* **To do**
Below are the entries; transcribe them exactly and drop every picture.

* **Source records**
------------------------------------------------

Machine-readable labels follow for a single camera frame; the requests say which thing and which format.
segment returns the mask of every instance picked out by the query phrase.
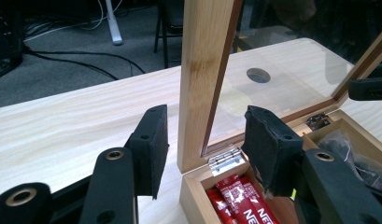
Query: chair
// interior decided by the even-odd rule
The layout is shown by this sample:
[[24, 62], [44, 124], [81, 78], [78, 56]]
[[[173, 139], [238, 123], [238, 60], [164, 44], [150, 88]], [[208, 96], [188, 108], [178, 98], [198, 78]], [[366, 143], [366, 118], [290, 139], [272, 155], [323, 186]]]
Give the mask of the chair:
[[178, 60], [168, 60], [167, 37], [182, 36], [184, 22], [184, 0], [158, 0], [158, 22], [156, 25], [155, 46], [153, 52], [158, 51], [159, 38], [163, 40], [164, 68], [168, 63]]

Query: metal hinge
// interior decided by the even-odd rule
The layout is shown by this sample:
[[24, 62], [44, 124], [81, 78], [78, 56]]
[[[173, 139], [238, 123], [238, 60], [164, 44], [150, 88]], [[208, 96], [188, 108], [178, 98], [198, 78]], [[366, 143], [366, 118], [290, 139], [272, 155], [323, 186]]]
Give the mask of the metal hinge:
[[327, 125], [331, 124], [329, 121], [328, 121], [328, 116], [325, 114], [325, 113], [321, 113], [321, 114], [317, 114], [313, 117], [310, 117], [307, 121], [306, 121], [306, 125], [312, 130], [312, 131], [315, 131], [315, 130], [318, 130], [320, 128], [323, 128]]
[[208, 159], [208, 165], [211, 168], [213, 176], [222, 174], [245, 162], [241, 150], [238, 147]]

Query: light wood tabletop
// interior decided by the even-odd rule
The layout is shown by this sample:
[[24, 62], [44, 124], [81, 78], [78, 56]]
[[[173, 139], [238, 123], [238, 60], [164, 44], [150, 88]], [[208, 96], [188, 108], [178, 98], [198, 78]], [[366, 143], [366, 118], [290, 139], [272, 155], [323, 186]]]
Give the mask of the light wood tabletop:
[[[253, 67], [266, 70], [272, 81], [250, 82], [247, 70]], [[351, 67], [309, 39], [232, 54], [211, 139], [241, 132], [249, 104], [280, 115], [329, 97]], [[0, 194], [31, 182], [55, 192], [90, 175], [98, 154], [122, 147], [147, 109], [168, 105], [170, 148], [158, 200], [138, 197], [139, 217], [140, 223], [187, 223], [178, 201], [180, 71], [169, 68], [0, 108]], [[290, 97], [278, 104], [283, 96]], [[382, 142], [382, 102], [347, 100], [343, 110]]]

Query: round hole
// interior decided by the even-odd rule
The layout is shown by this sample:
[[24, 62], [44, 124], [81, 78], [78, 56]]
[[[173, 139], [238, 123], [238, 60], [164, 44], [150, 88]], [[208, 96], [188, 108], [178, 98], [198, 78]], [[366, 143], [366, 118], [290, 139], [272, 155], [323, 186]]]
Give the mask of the round hole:
[[334, 158], [328, 153], [325, 152], [316, 152], [315, 157], [321, 161], [333, 161]]
[[97, 217], [97, 223], [99, 224], [107, 224], [111, 223], [115, 219], [115, 212], [112, 210], [108, 210], [100, 213]]
[[110, 151], [106, 154], [106, 159], [110, 161], [115, 161], [124, 156], [124, 153], [122, 151]]
[[7, 198], [7, 206], [14, 207], [30, 202], [36, 196], [36, 189], [27, 188], [14, 192]]
[[247, 70], [247, 76], [254, 82], [267, 83], [270, 81], [270, 75], [261, 68], [250, 68]]
[[28, 191], [27, 191], [27, 192], [22, 192], [22, 193], [16, 195], [16, 196], [13, 198], [13, 201], [15, 201], [15, 202], [22, 201], [22, 200], [24, 200], [24, 199], [30, 197], [30, 195], [31, 195], [31, 193], [28, 192]]
[[376, 218], [372, 217], [369, 214], [360, 214], [360, 220], [362, 223], [368, 223], [368, 224], [378, 224], [379, 221], [376, 220]]

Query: red package
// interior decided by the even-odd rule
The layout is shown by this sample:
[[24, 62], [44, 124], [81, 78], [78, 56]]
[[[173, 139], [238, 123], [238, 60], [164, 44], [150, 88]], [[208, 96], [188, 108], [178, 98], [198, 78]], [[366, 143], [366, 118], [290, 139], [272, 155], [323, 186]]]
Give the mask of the red package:
[[260, 223], [278, 224], [277, 219], [263, 200], [263, 197], [261, 197], [257, 190], [255, 190], [249, 177], [241, 177], [240, 181], [243, 184], [243, 187], [246, 190], [249, 199], [251, 200], [252, 204], [258, 212], [258, 220], [260, 221]]
[[231, 175], [216, 184], [226, 203], [231, 206], [231, 211], [240, 224], [258, 222], [258, 212], [246, 194], [238, 175]]
[[236, 224], [237, 222], [232, 216], [228, 204], [225, 202], [225, 199], [223, 199], [218, 190], [208, 189], [206, 192], [219, 216], [220, 222], [223, 224]]

------------------------------------------------

* **Task response**
Machine-readable labels follow for a single camera frame; the requests say which thing and which format.
segment returns the mask of every instance picked out by the query phrase.
Query: chair
// interior decided by the even-odd rule
The layout is shown by this sample:
[[24, 62], [44, 124], [81, 78], [78, 56]]
[[[173, 139], [238, 123], [238, 60], [164, 44], [150, 88]], [[208, 96], [188, 108], [178, 98], [198, 78]], [[366, 143], [366, 118], [290, 139], [272, 155], [323, 186]]]
Give the mask of the chair:
[[178, 60], [168, 60], [167, 37], [182, 36], [184, 22], [184, 0], [158, 0], [158, 22], [156, 25], [155, 46], [153, 52], [158, 51], [159, 38], [163, 40], [164, 68], [168, 63]]

Query: metal hinge
// interior decided by the even-odd rule
The layout is shown by this sample:
[[24, 62], [44, 124], [81, 78], [78, 56]]
[[[173, 139], [238, 123], [238, 60], [164, 44], [150, 88]], [[208, 96], [188, 108], [178, 98], [198, 78]], [[366, 143], [366, 118], [290, 139], [272, 155], [323, 186]]]
Give the mask of the metal hinge:
[[327, 125], [331, 124], [329, 121], [328, 121], [328, 116], [325, 114], [325, 113], [321, 113], [321, 114], [317, 114], [313, 117], [310, 117], [307, 121], [306, 121], [306, 125], [312, 130], [312, 131], [315, 131], [315, 130], [318, 130], [320, 128], [323, 128]]
[[208, 159], [208, 165], [211, 168], [213, 176], [222, 174], [245, 162], [241, 150], [238, 147]]

Query: light wood tabletop
// interior decided by the even-odd rule
The layout is shown by this sample:
[[24, 62], [44, 124], [81, 78], [78, 56]]
[[[173, 139], [238, 123], [238, 60], [164, 44], [150, 88]], [[208, 96], [188, 108], [178, 98], [198, 78]], [[366, 143], [366, 118], [290, 139], [272, 155], [323, 186]]]
Give the mask of the light wood tabletop:
[[[253, 67], [266, 70], [272, 81], [250, 82], [247, 70]], [[351, 67], [309, 39], [232, 54], [211, 139], [241, 132], [249, 104], [280, 115], [329, 97]], [[0, 194], [31, 182], [55, 192], [90, 175], [98, 154], [122, 147], [147, 109], [168, 105], [170, 148], [158, 200], [138, 197], [139, 217], [140, 223], [187, 223], [178, 201], [180, 71], [169, 68], [0, 108]], [[290, 97], [278, 104], [283, 96]], [[382, 142], [382, 102], [347, 100], [343, 110]]]

Query: round hole
// interior decided by the even-odd rule
The layout is shown by this sample:
[[24, 62], [44, 124], [81, 78], [78, 56]]
[[[173, 139], [238, 123], [238, 60], [164, 44], [150, 88]], [[208, 96], [188, 108], [178, 98], [198, 78]], [[366, 143], [366, 118], [290, 139], [272, 155], [323, 186]]]
Give the mask of the round hole:
[[334, 158], [328, 153], [325, 152], [316, 152], [315, 157], [321, 161], [333, 161]]
[[97, 217], [97, 223], [99, 224], [107, 224], [111, 223], [115, 219], [115, 212], [112, 210], [108, 210], [100, 213]]
[[110, 151], [106, 154], [106, 159], [110, 161], [115, 161], [124, 156], [124, 153], [122, 151]]
[[7, 198], [7, 206], [14, 207], [30, 202], [36, 196], [36, 189], [27, 188], [14, 192]]
[[247, 70], [247, 76], [254, 82], [267, 83], [270, 81], [270, 75], [261, 68], [250, 68]]
[[28, 191], [27, 191], [27, 192], [22, 192], [22, 193], [16, 195], [16, 196], [13, 198], [13, 201], [15, 201], [15, 202], [22, 201], [22, 200], [24, 200], [24, 199], [30, 197], [30, 195], [31, 195], [31, 193], [28, 192]]
[[376, 218], [372, 217], [369, 214], [360, 214], [360, 220], [362, 223], [368, 223], [368, 224], [378, 224], [379, 221], [376, 220]]

Query: red package
// interior decided by the even-odd rule
The layout is shown by this sample:
[[24, 62], [44, 124], [81, 78], [78, 56]]
[[[173, 139], [238, 123], [238, 60], [164, 44], [150, 88]], [[208, 96], [188, 108], [178, 98], [198, 78]], [[366, 143], [366, 118], [290, 139], [272, 155], [323, 186]]]
Give the mask of the red package:
[[260, 223], [278, 224], [277, 219], [263, 200], [263, 197], [261, 197], [257, 190], [255, 190], [249, 177], [241, 177], [240, 181], [243, 184], [243, 187], [246, 190], [249, 199], [251, 200], [252, 204], [258, 212], [258, 220], [260, 221]]
[[231, 175], [216, 184], [226, 203], [231, 206], [231, 211], [240, 224], [258, 222], [258, 212], [246, 194], [238, 175]]
[[236, 224], [237, 222], [232, 216], [228, 204], [225, 202], [225, 199], [223, 199], [218, 190], [208, 189], [206, 192], [219, 216], [220, 222], [223, 224]]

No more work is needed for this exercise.